__How to complete this task__
The entries below should be set down again exactly, with every picture left out.

__Provided entries__
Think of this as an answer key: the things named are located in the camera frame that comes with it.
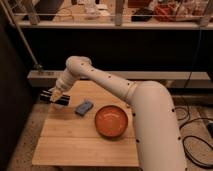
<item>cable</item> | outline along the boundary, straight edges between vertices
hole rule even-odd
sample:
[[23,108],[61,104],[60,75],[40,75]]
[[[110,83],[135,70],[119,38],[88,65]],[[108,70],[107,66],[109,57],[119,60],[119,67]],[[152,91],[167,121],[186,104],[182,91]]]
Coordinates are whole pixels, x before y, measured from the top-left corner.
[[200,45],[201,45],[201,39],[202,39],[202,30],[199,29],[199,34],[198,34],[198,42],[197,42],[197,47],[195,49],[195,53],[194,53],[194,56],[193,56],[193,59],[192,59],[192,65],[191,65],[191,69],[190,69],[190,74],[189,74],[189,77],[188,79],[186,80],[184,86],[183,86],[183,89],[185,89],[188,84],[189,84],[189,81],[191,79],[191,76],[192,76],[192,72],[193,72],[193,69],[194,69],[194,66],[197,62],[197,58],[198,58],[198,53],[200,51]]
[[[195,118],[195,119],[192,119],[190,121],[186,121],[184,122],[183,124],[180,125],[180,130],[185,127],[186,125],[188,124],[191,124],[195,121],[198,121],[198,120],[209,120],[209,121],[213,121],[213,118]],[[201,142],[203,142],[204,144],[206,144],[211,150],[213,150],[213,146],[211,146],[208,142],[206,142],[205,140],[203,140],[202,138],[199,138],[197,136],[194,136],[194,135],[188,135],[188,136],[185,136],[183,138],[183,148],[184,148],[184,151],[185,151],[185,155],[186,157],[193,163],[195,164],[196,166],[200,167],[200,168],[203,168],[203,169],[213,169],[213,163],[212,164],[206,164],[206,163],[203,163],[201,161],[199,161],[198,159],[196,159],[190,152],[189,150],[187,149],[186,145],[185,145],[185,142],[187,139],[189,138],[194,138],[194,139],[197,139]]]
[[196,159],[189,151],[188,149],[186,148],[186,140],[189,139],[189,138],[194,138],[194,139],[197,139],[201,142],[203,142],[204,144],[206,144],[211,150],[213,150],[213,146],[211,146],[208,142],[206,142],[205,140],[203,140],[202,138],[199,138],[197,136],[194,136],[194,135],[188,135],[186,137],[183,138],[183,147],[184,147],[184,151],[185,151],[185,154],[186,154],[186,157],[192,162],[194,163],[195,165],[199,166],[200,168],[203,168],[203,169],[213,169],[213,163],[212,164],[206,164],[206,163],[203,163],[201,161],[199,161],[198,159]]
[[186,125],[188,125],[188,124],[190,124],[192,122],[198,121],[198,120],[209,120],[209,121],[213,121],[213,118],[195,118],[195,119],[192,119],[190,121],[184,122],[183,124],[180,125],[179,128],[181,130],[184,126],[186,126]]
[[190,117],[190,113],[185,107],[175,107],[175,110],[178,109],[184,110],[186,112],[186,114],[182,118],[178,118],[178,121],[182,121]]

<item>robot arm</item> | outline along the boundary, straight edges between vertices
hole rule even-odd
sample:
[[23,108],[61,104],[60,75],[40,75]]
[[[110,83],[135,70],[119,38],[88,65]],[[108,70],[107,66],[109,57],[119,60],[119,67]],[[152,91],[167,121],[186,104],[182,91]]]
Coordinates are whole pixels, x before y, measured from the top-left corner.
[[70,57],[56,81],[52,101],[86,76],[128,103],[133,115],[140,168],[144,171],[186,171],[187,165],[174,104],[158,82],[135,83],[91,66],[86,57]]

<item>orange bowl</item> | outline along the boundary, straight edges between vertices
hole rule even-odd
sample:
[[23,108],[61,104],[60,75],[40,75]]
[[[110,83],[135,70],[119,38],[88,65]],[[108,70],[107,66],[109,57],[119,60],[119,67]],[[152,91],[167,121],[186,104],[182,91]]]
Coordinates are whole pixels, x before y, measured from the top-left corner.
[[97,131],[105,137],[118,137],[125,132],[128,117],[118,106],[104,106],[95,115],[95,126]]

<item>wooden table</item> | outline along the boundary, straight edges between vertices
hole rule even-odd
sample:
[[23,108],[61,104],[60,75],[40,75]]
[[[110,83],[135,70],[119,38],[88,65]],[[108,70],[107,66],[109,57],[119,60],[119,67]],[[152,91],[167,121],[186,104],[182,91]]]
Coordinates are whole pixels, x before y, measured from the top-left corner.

__Expected answer__
Think of this as an answer key: the things named are located in the camera frame that comes with it.
<item>cable</item> | outline along the boundary, straight edges between vertices
hole rule even-odd
sample:
[[23,108],[61,104],[60,75],[40,75]]
[[[110,83],[135,70],[119,38],[88,65]],[[108,70],[107,66],[109,57],[119,60],[119,67]],[[152,91],[167,121],[186,104],[182,91]]]
Coordinates are whole pixels, x before y, measured from the top-left corner.
[[200,45],[201,45],[201,39],[202,39],[202,30],[199,29],[199,34],[198,34],[198,42],[197,42],[197,47],[195,49],[195,53],[194,53],[194,56],[193,56],[193,59],[192,59],[192,65],[191,65],[191,69],[190,69],[190,74],[189,74],[189,77],[188,79],[186,80],[184,86],[183,86],[183,89],[185,89],[188,84],[189,84],[189,81],[191,79],[191,76],[192,76],[192,72],[193,72],[193,69],[194,69],[194,66],[197,62],[197,58],[198,58],[198,53],[200,51]]
[[[195,118],[195,119],[192,119],[190,121],[186,121],[184,122],[183,124],[180,125],[180,130],[185,127],[186,125],[188,124],[191,124],[195,121],[198,121],[198,120],[209,120],[209,121],[213,121],[213,118]],[[201,142],[203,142],[204,144],[206,144],[211,150],[213,150],[213,146],[211,146],[208,142],[206,142],[205,140],[203,140],[202,138],[199,138],[197,136],[194,136],[194,135],[188,135],[188,136],[185,136],[183,138],[183,148],[184,148],[184,151],[185,151],[185,155],[186,157],[193,163],[195,164],[196,166],[200,167],[200,168],[203,168],[203,169],[213,169],[213,163],[212,164],[206,164],[206,163],[203,163],[201,161],[199,161],[198,159],[196,159],[190,152],[189,150],[187,149],[186,145],[185,145],[185,142],[187,139],[189,138],[194,138],[194,139],[197,139]]]
[[196,159],[189,151],[188,149],[186,148],[186,140],[189,139],[189,138],[194,138],[194,139],[197,139],[201,142],[203,142],[204,144],[206,144],[211,150],[213,150],[213,146],[211,146],[208,142],[206,142],[205,140],[203,140],[202,138],[199,138],[197,136],[194,136],[194,135],[188,135],[186,137],[183,138],[183,147],[184,147],[184,151],[185,151],[185,154],[186,154],[186,157],[192,162],[194,163],[195,165],[199,166],[200,168],[203,168],[203,169],[213,169],[213,163],[212,164],[206,164],[206,163],[203,163],[201,161],[199,161],[198,159]]
[[186,125],[188,125],[188,124],[190,124],[192,122],[198,121],[198,120],[209,120],[209,121],[213,121],[213,118],[195,118],[195,119],[192,119],[190,121],[184,122],[183,124],[180,125],[179,128],[181,130],[184,126],[186,126]]
[[190,117],[190,113],[185,107],[175,107],[175,110],[178,109],[184,110],[186,112],[186,114],[182,118],[178,118],[178,121],[182,121]]

<item>robot arm</item> | outline along the boundary, straight edges between vertices
hole rule even-odd
sample:
[[23,108],[61,104],[60,75],[40,75]]
[[[110,83],[135,70],[119,38],[88,65]],[[108,70],[107,66],[109,57],[119,60],[119,67]],[[152,91],[167,121],[186,104],[182,91]]]
Coordinates are whole pixels, x before y, measured from the top-left corner.
[[70,57],[56,81],[52,101],[86,76],[128,103],[133,115],[140,168],[144,171],[186,171],[187,165],[174,104],[158,82],[135,83],[91,66],[86,57]]

<item>orange bowl</item> | outline along the boundary, straight edges between vertices
hole rule even-odd
sample:
[[23,108],[61,104],[60,75],[40,75]]
[[[110,83],[135,70],[119,38],[88,65]],[[108,70],[107,66],[109,57],[119,60],[119,67]],[[152,91],[167,121],[186,104],[182,91]]]
Coordinates are whole pixels, x before y, measured from the top-left corner.
[[97,131],[105,137],[118,137],[125,132],[128,117],[118,106],[104,106],[95,115],[95,126]]

<item>wooden table</item> | outline along the boundary, straight edges between vertices
hole rule even-odd
sample:
[[23,108],[61,104],[60,75],[40,75]]
[[[110,83],[135,70],[119,38],[88,65]],[[108,70],[107,66],[109,57],[119,60],[119,67]],[[152,91],[167,121],[186,104],[182,91]]]
Coordinates are whole pixels, x before y, measured from the top-left corner.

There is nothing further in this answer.